Answer
See below.
Work Step by Step
The mean of $n$ numbers is the sum of the numbers divided by $n$. The median of $n$ is the middle number of the numbers when they are in order (and the mean of the middle $2$ numbers if $n$ is even). The mode of $n$ numbers is the number or numbers that appear(s) most frequently. Hence here the mean: $\frac{41+38+42+41+45+44+48+35}{8}=41.75$, the median is the mean of the middle items in the sequence $35,38,41, 41, 42, 44, 45, 48$, which is: $(41+42)/2=41.5$, the mode is $41$. The range is the difference between the largest and the smallest data value.
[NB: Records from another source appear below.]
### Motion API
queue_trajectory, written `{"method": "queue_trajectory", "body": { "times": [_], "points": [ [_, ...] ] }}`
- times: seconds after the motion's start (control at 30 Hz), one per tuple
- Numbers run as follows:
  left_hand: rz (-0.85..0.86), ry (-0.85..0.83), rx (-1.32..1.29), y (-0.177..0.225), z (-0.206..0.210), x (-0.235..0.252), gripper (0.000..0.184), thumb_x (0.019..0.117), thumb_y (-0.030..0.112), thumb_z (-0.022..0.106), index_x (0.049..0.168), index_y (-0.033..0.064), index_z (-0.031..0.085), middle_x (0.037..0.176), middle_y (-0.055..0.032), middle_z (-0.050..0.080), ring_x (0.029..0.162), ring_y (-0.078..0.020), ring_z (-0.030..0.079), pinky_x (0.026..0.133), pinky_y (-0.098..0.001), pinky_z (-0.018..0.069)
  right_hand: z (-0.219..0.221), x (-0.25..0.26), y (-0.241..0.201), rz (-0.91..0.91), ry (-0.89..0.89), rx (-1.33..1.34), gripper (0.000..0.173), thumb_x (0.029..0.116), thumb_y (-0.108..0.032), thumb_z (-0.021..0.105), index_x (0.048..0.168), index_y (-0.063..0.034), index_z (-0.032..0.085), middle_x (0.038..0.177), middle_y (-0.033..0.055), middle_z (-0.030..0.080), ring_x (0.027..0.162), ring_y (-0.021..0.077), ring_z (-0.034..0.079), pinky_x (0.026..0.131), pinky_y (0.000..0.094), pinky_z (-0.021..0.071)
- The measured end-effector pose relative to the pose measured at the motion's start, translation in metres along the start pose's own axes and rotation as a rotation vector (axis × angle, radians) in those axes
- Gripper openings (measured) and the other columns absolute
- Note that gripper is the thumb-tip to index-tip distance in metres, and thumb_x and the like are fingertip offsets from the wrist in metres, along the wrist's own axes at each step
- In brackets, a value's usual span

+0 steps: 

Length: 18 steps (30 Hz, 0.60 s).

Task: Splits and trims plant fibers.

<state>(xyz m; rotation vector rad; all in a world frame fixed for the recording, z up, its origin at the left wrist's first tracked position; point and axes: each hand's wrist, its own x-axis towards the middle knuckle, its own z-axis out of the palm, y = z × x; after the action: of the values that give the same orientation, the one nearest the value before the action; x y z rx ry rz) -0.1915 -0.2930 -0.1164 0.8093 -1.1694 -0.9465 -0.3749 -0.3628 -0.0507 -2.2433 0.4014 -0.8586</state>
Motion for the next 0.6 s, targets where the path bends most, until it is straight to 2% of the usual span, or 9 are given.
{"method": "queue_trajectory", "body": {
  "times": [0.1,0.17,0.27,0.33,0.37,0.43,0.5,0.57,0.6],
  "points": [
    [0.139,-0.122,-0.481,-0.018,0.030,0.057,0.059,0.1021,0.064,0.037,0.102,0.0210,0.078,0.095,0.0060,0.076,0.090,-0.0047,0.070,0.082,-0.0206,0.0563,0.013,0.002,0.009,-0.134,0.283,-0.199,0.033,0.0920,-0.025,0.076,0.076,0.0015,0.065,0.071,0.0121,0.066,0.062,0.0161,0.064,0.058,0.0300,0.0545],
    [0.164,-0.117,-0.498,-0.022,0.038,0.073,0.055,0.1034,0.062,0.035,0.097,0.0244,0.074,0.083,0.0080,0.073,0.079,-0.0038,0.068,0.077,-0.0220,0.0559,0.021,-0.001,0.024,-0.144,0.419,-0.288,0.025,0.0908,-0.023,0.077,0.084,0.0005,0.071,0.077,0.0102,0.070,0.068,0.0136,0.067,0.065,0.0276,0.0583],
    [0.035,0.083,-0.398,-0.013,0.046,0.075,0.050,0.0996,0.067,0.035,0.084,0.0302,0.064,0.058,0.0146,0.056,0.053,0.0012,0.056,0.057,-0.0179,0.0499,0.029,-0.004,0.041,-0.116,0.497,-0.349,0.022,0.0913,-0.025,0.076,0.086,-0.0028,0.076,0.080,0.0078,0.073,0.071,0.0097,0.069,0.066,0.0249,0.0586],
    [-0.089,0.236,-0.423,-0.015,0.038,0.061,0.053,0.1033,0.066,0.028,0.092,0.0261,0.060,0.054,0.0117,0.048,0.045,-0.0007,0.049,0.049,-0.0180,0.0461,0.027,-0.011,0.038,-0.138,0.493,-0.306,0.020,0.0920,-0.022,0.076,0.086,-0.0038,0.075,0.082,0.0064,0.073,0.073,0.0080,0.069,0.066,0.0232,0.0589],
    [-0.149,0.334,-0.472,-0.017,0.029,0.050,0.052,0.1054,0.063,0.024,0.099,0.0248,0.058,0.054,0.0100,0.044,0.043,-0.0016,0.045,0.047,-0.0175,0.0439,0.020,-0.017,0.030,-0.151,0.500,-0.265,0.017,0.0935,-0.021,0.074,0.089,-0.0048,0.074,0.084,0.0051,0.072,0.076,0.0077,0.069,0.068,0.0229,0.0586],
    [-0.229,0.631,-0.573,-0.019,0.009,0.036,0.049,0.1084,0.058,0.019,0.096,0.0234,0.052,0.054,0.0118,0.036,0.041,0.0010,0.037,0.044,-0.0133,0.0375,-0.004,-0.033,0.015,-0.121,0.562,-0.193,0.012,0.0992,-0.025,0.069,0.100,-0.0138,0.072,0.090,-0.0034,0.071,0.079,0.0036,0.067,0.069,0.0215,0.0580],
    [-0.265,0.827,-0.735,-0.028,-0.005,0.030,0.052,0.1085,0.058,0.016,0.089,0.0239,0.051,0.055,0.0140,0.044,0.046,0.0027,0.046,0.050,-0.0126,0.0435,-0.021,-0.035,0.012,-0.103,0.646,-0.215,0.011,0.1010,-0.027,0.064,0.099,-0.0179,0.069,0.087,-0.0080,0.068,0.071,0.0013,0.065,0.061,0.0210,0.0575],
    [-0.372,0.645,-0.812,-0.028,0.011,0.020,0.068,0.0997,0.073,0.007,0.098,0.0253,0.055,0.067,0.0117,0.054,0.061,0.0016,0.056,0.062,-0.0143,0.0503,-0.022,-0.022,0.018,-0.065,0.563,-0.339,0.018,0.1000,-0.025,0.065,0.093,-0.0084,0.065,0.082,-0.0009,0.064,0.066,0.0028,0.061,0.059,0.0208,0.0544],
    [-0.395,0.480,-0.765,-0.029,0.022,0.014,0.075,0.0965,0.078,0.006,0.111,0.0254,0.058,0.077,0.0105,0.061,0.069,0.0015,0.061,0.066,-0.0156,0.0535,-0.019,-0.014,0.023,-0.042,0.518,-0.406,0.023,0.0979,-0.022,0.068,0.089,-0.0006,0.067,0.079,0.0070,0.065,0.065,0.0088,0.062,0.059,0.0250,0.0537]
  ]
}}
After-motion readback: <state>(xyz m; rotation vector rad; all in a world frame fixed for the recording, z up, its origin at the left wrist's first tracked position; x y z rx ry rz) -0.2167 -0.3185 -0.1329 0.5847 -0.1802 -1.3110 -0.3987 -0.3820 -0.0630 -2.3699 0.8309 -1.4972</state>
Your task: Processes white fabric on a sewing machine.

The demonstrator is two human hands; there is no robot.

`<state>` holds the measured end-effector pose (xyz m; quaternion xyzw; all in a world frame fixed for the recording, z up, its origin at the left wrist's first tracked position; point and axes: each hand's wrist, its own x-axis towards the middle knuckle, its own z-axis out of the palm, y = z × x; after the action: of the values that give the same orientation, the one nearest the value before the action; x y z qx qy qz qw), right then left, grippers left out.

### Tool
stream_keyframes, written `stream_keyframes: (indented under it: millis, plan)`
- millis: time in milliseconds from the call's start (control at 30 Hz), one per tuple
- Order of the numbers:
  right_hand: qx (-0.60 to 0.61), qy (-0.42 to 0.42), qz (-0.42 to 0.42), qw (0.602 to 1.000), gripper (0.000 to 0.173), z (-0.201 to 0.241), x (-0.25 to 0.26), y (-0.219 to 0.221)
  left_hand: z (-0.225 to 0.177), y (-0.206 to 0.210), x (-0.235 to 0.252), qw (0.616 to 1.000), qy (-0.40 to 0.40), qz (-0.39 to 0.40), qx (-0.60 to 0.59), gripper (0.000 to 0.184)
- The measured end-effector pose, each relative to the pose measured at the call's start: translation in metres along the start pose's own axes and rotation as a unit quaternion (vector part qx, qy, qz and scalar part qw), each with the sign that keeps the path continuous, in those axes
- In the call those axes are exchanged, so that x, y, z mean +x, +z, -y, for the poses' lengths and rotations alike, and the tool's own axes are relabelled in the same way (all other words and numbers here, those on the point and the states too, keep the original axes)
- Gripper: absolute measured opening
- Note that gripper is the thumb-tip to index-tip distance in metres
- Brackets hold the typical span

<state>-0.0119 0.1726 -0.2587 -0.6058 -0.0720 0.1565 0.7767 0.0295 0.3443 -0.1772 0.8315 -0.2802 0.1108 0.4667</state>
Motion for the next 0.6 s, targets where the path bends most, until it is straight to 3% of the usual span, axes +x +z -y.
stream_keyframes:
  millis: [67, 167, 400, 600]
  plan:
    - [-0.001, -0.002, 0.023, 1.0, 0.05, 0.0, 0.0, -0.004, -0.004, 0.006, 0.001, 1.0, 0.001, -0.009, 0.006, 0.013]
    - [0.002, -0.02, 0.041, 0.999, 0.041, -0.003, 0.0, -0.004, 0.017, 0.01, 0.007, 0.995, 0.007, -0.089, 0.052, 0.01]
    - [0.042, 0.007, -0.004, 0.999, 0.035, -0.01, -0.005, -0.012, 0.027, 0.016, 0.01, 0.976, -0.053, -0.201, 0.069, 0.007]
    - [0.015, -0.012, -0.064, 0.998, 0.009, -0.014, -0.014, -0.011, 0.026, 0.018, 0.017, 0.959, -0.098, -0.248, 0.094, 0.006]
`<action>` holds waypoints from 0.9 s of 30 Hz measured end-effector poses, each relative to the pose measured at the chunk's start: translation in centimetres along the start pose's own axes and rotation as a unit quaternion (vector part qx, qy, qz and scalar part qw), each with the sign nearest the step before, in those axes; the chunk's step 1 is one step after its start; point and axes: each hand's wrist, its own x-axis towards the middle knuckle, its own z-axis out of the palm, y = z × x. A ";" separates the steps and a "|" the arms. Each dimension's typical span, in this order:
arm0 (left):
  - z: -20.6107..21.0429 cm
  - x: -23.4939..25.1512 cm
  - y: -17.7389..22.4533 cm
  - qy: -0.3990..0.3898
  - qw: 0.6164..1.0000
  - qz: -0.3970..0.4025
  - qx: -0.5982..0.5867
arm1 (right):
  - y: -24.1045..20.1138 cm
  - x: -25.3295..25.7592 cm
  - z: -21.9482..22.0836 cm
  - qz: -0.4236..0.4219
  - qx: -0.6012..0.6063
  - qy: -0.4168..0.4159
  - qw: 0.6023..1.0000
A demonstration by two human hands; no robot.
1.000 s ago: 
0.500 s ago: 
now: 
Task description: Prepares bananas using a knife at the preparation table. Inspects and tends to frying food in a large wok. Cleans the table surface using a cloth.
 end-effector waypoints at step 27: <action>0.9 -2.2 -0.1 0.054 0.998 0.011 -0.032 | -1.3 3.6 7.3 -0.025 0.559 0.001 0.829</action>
The standard deviation of $x_1,x_2,...,x_n$ is (where $\overline{x}$ is the mean of the data values): $\sqrt{\frac{(x_1-\overline{x})^2+(x_2-\overline{x})^2+...+(x_n-\overline{x})^2}{n}}$. Hence here the range is: $48-35=13$ and the standard deviation is: $\sqrt{\frac{(19-41.75)^2+(23-41.75)^2+...+(34-41.75)^2}{8}}\approx3.7997$ When every value of a data set is multiplied by a constant, the new mean, median, mode, range, and standard deviation can be obtained by multiplying each original value by the constant. Here the constant is $3$, hence the mean: $41.75\cdot 3=125.25$, the median: $41.5\cdot 3=124.5$, the mode:$41\cdot 3=234$, the range:$13\cdot 3=39$, and the standard deviation: $3.7997\cdot 3=11.3991$.